▸ **Task directions**
Each line with the string "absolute" is to be copied from the records below.

▸ **Data section**
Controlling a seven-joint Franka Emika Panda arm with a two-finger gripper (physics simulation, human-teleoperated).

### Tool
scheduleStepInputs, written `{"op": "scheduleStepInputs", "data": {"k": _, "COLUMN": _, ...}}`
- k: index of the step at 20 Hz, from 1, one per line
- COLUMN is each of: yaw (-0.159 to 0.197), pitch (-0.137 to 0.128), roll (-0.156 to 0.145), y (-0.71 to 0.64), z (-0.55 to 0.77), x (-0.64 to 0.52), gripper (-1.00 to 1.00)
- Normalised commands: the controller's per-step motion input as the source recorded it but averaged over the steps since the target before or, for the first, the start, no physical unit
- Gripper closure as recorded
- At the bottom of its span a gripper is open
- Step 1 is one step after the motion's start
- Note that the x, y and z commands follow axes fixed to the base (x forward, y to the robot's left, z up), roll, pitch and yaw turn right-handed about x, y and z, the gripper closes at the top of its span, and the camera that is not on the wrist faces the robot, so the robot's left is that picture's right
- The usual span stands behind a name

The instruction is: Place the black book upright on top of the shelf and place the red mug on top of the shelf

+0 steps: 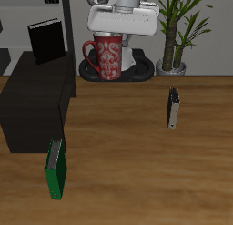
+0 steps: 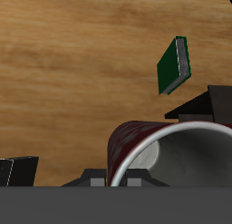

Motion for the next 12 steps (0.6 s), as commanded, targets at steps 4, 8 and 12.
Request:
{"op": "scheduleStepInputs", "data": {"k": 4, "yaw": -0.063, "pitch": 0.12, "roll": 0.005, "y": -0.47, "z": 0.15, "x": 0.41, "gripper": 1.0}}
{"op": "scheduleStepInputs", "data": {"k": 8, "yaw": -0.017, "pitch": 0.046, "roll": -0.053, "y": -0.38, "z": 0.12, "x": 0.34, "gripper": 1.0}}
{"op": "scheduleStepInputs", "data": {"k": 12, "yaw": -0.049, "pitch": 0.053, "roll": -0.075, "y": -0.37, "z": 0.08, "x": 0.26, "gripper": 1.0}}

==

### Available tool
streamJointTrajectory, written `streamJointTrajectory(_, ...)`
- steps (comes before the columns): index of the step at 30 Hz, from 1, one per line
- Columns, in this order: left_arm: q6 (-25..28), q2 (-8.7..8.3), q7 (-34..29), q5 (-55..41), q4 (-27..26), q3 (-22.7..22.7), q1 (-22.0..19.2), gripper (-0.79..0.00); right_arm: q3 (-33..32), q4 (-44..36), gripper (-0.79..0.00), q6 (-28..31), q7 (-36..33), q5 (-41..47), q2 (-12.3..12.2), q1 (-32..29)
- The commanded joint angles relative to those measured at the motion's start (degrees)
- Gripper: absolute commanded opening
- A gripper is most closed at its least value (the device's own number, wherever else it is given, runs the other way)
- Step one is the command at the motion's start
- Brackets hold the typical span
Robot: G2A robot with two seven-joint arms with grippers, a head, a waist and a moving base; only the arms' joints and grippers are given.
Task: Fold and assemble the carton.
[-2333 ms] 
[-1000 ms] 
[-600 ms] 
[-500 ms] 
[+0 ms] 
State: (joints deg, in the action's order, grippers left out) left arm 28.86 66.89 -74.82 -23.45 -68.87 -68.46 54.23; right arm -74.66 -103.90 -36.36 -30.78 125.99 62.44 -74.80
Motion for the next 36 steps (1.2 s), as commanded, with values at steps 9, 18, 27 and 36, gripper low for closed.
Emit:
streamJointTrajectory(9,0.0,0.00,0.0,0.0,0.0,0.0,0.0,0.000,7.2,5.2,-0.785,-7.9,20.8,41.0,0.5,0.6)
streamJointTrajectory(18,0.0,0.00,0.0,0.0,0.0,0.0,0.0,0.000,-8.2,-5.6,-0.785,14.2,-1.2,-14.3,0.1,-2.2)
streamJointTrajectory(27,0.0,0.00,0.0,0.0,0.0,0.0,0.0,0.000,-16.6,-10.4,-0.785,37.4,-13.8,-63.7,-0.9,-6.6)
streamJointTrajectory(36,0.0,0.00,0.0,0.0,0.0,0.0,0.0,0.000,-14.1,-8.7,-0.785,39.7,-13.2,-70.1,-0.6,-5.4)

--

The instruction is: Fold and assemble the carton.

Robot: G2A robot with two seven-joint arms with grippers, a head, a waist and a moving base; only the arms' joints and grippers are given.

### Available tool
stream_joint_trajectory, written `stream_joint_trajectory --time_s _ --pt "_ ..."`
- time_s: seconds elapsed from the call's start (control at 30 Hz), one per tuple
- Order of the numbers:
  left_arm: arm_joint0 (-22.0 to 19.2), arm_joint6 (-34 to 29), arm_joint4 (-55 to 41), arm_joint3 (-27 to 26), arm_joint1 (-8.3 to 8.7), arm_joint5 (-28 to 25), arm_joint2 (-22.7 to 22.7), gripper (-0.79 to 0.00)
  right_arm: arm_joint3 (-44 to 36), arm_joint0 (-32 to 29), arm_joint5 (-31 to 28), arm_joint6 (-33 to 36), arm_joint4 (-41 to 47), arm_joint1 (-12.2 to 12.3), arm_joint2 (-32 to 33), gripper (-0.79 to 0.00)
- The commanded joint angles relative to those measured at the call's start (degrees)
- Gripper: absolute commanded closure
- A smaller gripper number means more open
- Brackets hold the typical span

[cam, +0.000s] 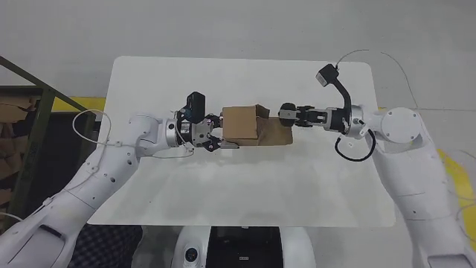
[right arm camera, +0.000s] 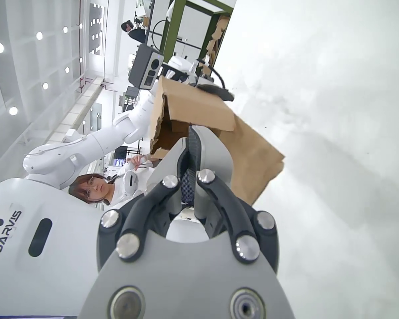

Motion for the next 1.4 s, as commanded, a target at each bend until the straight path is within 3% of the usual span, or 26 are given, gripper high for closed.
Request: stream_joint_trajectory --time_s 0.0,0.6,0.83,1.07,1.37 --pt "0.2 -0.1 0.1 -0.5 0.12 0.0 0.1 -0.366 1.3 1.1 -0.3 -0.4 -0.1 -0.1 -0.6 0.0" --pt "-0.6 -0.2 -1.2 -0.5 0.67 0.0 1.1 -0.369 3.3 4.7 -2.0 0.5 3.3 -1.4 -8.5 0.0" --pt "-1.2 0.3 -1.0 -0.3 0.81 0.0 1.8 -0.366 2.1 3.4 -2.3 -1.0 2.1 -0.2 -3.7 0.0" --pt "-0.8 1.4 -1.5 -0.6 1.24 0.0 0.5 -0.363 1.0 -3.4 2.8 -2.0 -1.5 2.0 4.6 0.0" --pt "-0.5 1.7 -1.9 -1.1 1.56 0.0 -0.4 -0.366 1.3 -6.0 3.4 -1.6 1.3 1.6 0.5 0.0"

▸ **Result of the exercise**
- Gripper: absolute commanded opening
- Gripper: absolute commanded closure

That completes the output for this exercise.